I’d like to take a brief moment here to share a memory of a musician who was an inspiration to me and all my musician friends. Doc passed away last week and although his audience these days is probably only a fraction of what snoop dog has, he is still an American musical icon.
Arthel Lane (“Doc”) Watson was born in Stoney Fork, N.C., the sixth of nine children, on March 3, 1923. The folklorist, Ralph Rinzler, discovered Doc and brought him into the Greenwich Village folk scene in the 1960’s. Subsequent recordings on Folkways Records called Doc to my attention and, as young musicians, we were all in awe of his guitar playing as well as his banjo and harmonica. Although Doc was primarily a folk musician, he played (and played well) any music that interested him. He was, by all accounts, a consummate gentleman.

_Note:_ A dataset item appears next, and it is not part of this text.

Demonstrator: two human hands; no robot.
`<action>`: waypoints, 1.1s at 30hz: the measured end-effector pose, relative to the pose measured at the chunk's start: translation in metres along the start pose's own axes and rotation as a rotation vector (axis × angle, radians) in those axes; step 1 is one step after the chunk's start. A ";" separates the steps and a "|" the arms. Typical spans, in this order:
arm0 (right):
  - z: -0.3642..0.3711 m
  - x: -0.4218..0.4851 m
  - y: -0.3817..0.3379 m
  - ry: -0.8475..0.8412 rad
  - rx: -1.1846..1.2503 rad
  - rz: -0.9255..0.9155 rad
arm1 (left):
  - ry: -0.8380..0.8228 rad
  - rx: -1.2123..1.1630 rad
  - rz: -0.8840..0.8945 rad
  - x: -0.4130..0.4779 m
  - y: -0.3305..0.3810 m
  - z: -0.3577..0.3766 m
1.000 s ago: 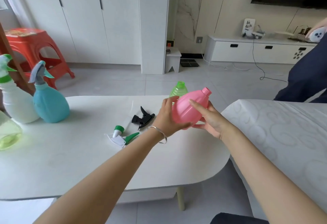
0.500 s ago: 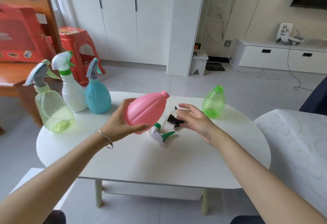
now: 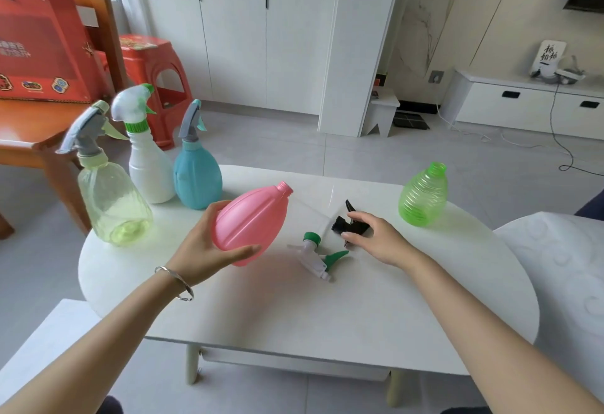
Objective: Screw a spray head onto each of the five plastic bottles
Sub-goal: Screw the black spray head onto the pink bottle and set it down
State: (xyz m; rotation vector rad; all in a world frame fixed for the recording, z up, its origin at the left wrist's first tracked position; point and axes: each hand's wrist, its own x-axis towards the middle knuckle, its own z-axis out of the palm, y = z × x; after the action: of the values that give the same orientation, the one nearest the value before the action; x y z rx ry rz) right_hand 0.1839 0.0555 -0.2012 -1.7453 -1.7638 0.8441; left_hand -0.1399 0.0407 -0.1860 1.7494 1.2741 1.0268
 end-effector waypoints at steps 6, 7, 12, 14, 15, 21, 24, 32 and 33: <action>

I had the good fortune to be on the bill with him in the 1970’s at a folk festival in Winfield, Kansas, which was held at the county fairgrounds. On Saturday night, right before the performances, we suffered a vicious thunderstorm with torrential rain and lightning. To get to the stage we had to cross the race track which was, by the time of our crossing, a quagmire. Backstage, everybody was grousing about the weather, except Doc. John Hartford even demanded that the festival staff clean his muddy boots for him! Shortly thereafter, in spite of the inclement weather, I witnessed what was possibly the best set of music I’d ever heard in my life. Doc went on stage and started his set with just his banjo and did a beautiful rendition of the old-time standard, “Little Sadie.” Then he brought out his son, Merle, for some guitar duets. Then his bass player. Then a dobro player. Then a drummer. And by the time his set was over, Doc was rocking that festival crowd with a version of “Blue Suede Shoes!” It was a short, delightful history of American music brought to us by a man who embraced and embodied that history. He has walked on into that history now.
However painful his passing, we can still revel in his inspiration by playing our music, whether on instruments or iPod, and thus celebrate the life of one of our greatest American assets—Doc Watson.